BEGIN Record excerpts

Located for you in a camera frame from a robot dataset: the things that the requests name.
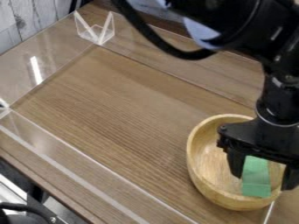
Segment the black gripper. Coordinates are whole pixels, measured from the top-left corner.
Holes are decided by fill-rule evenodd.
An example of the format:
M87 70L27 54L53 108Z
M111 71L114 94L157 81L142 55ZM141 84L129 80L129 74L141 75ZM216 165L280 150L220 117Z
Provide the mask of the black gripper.
M258 118L246 122L225 122L218 129L218 146L228 152L229 168L242 178L248 156L288 165L282 190L299 186L299 127L280 127Z

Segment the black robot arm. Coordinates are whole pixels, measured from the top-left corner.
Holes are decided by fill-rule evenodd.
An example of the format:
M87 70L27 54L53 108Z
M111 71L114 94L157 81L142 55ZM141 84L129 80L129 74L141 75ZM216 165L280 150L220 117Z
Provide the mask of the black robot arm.
M162 51L204 60L224 50L254 58L265 72L257 118L220 126L218 146L236 177L246 157L286 165L282 189L299 186L299 3L296 0L157 0L184 17L201 49L178 49L158 35L127 0L111 0L127 21Z

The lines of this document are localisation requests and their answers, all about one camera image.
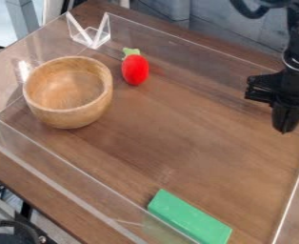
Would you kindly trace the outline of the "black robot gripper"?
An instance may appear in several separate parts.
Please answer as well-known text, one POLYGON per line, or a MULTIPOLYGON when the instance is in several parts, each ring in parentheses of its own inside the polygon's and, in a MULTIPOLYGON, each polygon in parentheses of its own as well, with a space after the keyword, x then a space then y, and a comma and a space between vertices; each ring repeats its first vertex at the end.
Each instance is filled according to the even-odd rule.
POLYGON ((272 74, 252 75, 247 79, 246 99, 267 103, 272 109, 272 125, 282 132, 294 132, 299 125, 299 73, 280 71, 272 74))

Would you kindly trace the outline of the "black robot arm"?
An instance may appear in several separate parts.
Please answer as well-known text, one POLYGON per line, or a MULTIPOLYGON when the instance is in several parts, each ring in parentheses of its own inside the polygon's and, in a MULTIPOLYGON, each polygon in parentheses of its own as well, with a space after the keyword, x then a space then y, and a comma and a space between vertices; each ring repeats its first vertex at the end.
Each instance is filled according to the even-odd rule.
POLYGON ((260 19, 272 9, 286 9, 288 44, 282 56, 286 67, 276 73, 250 76, 244 98, 270 105, 272 126, 287 133, 299 125, 299 0, 258 1, 256 10, 244 0, 231 0, 231 4, 250 19, 260 19))

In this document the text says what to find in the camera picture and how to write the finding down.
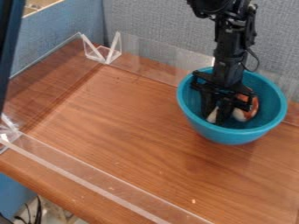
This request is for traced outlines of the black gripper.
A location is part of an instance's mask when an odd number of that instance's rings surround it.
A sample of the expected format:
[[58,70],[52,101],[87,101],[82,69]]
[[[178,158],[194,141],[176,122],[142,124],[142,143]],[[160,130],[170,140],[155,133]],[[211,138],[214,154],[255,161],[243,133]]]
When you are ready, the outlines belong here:
[[208,118],[216,105],[216,124],[231,117],[234,108],[250,109],[255,92],[243,84],[247,56],[215,59],[211,72],[195,70],[191,73],[191,88],[200,92],[200,112]]

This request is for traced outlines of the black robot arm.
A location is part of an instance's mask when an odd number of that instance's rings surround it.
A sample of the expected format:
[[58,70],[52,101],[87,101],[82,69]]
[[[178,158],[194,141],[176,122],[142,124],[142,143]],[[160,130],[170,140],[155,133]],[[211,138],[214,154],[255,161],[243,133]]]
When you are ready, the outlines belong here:
[[211,73],[196,70],[191,87],[200,92],[200,112],[204,119],[222,125],[234,109],[254,108],[255,92],[243,84],[250,47],[258,35],[258,6],[251,0],[187,0],[198,18],[215,22],[214,67]]

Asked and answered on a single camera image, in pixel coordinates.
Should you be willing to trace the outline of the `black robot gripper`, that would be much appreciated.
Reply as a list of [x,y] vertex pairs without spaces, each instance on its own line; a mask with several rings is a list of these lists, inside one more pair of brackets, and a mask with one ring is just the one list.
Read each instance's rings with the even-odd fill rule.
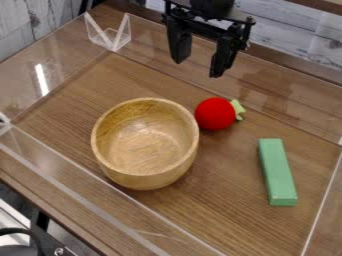
[[218,40],[211,78],[219,78],[231,68],[238,50],[247,48],[251,28],[256,24],[255,18],[238,10],[235,0],[164,0],[163,22],[176,64],[191,55],[194,34]]

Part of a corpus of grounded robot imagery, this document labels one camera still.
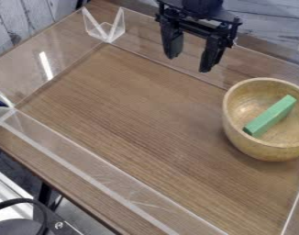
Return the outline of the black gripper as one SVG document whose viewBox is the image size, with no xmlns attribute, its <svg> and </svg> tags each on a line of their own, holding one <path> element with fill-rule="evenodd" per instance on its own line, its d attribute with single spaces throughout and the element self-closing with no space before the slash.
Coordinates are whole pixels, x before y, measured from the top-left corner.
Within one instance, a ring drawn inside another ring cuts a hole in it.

END Record excerpts

Whenever a line of the records holds the string "traced", pick it out and copy it.

=== Task solution ===
This request is for traced outlines of the black gripper.
This request is for traced outlines of the black robot arm.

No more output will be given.